Prompt:
Could the data underneath be repeated exactly, in full?

Input material:
= Beginning of Section =

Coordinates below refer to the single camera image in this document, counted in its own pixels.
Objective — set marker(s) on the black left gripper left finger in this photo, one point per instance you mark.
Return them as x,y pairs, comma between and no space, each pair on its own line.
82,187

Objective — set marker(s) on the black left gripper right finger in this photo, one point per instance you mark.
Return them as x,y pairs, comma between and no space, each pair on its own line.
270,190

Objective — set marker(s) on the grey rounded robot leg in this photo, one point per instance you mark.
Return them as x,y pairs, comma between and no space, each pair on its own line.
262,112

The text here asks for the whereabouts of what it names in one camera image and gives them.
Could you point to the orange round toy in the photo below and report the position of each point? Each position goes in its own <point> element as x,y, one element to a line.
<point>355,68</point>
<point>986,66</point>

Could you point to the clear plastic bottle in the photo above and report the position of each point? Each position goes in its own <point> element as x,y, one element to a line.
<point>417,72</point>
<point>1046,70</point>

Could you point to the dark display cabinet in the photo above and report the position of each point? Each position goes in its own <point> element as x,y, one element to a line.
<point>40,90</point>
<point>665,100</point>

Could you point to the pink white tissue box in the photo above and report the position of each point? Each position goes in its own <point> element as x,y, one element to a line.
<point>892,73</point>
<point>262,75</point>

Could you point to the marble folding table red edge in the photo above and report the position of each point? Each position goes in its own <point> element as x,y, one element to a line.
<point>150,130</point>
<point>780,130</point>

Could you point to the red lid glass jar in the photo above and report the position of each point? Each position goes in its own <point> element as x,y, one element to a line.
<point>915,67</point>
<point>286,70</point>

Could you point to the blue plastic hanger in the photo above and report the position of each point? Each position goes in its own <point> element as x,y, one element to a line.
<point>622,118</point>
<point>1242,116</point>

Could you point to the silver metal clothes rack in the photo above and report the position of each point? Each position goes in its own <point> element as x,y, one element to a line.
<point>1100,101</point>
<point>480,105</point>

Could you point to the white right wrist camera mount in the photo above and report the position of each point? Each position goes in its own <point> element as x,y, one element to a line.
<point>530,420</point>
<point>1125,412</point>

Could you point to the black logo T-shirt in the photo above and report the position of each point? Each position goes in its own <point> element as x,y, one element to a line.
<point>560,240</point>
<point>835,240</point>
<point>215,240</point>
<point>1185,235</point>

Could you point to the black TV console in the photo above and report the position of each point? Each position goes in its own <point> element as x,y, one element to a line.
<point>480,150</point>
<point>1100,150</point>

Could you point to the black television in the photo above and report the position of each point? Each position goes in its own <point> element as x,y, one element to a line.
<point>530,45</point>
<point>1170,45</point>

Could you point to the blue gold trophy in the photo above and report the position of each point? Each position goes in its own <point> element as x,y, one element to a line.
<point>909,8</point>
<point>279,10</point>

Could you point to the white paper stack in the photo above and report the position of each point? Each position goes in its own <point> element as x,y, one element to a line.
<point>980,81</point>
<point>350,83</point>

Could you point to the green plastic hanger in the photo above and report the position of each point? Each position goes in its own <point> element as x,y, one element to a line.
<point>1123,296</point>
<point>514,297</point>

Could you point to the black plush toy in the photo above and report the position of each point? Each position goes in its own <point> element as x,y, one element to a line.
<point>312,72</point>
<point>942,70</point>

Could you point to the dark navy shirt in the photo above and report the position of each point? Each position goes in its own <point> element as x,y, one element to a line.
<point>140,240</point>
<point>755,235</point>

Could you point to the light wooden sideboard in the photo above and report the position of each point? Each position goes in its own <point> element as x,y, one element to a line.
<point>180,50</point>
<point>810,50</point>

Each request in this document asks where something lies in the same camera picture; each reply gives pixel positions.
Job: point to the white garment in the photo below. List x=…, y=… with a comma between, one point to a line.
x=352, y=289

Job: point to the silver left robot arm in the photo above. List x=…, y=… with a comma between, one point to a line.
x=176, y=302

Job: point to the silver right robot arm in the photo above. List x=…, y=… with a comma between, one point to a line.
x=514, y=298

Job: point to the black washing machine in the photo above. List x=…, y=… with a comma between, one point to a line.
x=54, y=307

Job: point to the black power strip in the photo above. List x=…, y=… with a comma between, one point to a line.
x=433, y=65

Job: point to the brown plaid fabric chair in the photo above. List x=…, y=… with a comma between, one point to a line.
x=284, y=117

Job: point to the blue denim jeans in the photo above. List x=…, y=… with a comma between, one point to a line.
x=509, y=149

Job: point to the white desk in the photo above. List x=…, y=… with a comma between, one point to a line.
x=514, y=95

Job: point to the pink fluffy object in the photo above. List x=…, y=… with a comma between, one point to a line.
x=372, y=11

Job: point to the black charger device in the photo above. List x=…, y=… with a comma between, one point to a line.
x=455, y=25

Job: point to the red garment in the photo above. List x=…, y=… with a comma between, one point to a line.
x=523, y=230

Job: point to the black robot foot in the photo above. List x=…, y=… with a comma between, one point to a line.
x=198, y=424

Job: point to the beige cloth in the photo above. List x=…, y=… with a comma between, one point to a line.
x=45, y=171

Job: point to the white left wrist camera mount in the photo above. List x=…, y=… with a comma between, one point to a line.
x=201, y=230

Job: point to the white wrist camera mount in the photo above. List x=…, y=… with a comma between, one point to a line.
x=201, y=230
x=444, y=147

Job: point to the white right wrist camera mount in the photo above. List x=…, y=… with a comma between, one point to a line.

= End of Section =

Your solution:
Coordinates below refer to the single camera image in this document, counted in its own pixels.
Objective — set marker(s) on the black left gripper left finger in this photo, one point per instance you mark.
Return them as x,y pairs, comma between and no space, each pair on its own line.
82,187

Objective — set marker(s) on the black left gripper right finger in this photo, one point per instance you mark.
Return them as x,y pairs, comma between and no space, each pair on its own line.
270,190

Objective — set marker(s) on the grey rounded robot leg in this photo, one point per instance you mark.
Return them as x,y pairs, comma between and no space, each pair on its own line.
262,112

The text here asks for the whereabouts of what it names in one camera image and gives them.
Could you point to the orange round toy in the photo below and report the position of each point? Each position goes in its own <point> element as x,y, one element to a line.
<point>355,68</point>
<point>986,66</point>

Could you point to the clear plastic bottle in the photo above and report the position of each point? Each position goes in its own <point> element as x,y, one element to a line.
<point>417,72</point>
<point>1046,70</point>

Could you point to the dark display cabinet in the photo above and report the position of each point? Each position goes in its own <point> element as x,y, one element to a line.
<point>40,90</point>
<point>665,100</point>

Could you point to the pink white tissue box in the photo above and report the position of each point? Each position goes in its own <point> element as x,y, one element to a line.
<point>892,73</point>
<point>262,75</point>

Could you point to the marble folding table red edge in the photo above and report the position of each point? Each position goes in its own <point> element as x,y, one element to a line.
<point>150,130</point>
<point>780,130</point>

Could you point to the red lid glass jar in the photo above and report the position of each point? Each position goes in its own <point> element as x,y, one element to a line.
<point>915,67</point>
<point>286,70</point>

Could you point to the blue plastic hanger in the photo above and report the position of each point? Each position goes in its own <point> element as x,y, one element to a line.
<point>622,118</point>
<point>1242,116</point>

Could you point to the silver metal clothes rack in the photo above and report the position of each point? Each position goes in its own <point> element as x,y, one element to a line.
<point>1100,101</point>
<point>480,105</point>

Could you point to the white right wrist camera mount in the photo above and report the position of each point? Each position goes in its own <point> element as x,y, one element to a line.
<point>530,420</point>
<point>1125,412</point>

Could you point to the black logo T-shirt in the photo above and report the position of each point? Each position goes in its own <point> element as x,y, one element to a line.
<point>560,240</point>
<point>835,240</point>
<point>215,240</point>
<point>1185,235</point>

Could you point to the black TV console in the photo above and report the position of each point? Each position goes in its own <point> element as x,y, one element to a line.
<point>480,150</point>
<point>1100,150</point>

Could you point to the black television in the photo above and report the position of each point? Each position goes in its own <point> element as x,y, one element to a line.
<point>530,45</point>
<point>1170,45</point>

Could you point to the blue gold trophy in the photo above and report the position of each point? Each position goes in its own <point> element as x,y, one element to a line.
<point>909,8</point>
<point>279,10</point>

Could you point to the white paper stack in the photo above and report the position of each point? Each position goes in its own <point> element as x,y, one element to a line.
<point>980,81</point>
<point>350,83</point>

Could you point to the green plastic hanger in the photo above and report the position of each point? Each position goes in its own <point> element as x,y, one element to a line.
<point>1123,296</point>
<point>514,297</point>

Could you point to the black plush toy in the photo above and report the position of each point? Each position goes in its own <point> element as x,y, one element to a line.
<point>312,72</point>
<point>942,70</point>

Could you point to the dark navy shirt in the photo above and report the position of each point? Each position goes in its own <point> element as x,y, one element to a line.
<point>140,240</point>
<point>755,235</point>

Could you point to the light wooden sideboard in the photo above and report the position of each point? Each position goes in its own <point> element as x,y, one element to a line.
<point>180,50</point>
<point>810,50</point>

Each request in this document asks where something lies in the same camera picture; each reply gives pixel positions.
Job: point to the white garment in the photo below. List x=…, y=… with a comma between, one point to a line.
x=352, y=289

Job: point to the silver left robot arm in the photo above. List x=…, y=… with a comma between, one point to a line.
x=176, y=302

Job: point to the silver right robot arm in the photo above. List x=…, y=… with a comma between, one point to a line.
x=514, y=298

Job: point to the black washing machine in the photo above. List x=…, y=… with a comma between, one point to a line.
x=54, y=307

Job: point to the black power strip in the photo above. List x=…, y=… with a comma between, one point to a line.
x=433, y=65

Job: point to the brown plaid fabric chair in the photo above. List x=…, y=… with a comma between, one point to a line.
x=284, y=117

Job: point to the blue denim jeans in the photo above. List x=…, y=… with a comma between, one point to a line.
x=509, y=149

Job: point to the white desk in the photo above. List x=…, y=… with a comma between, one point to a line.
x=514, y=95

Job: point to the pink fluffy object in the photo above. List x=…, y=… with a comma between, one point to a line.
x=372, y=11

Job: point to the black charger device in the photo above. List x=…, y=… with a comma between, one point to a line.
x=455, y=25

Job: point to the red garment in the photo above. List x=…, y=… with a comma between, one point to a line.
x=523, y=230

Job: point to the black robot foot in the photo above. List x=…, y=… with a comma between, one point to a line.
x=198, y=424

Job: point to the beige cloth in the photo above. List x=…, y=… with a comma between, one point to a line.
x=45, y=171

Job: point to the white left wrist camera mount in the photo above. List x=…, y=… with a comma between, one point to a line.
x=201, y=230

Job: point to the white wrist camera mount in the photo above. List x=…, y=… with a comma between, one point to a line.
x=201, y=230
x=444, y=147

Job: point to the white right wrist camera mount in the photo above. List x=…, y=… with a comma between, one point to a line.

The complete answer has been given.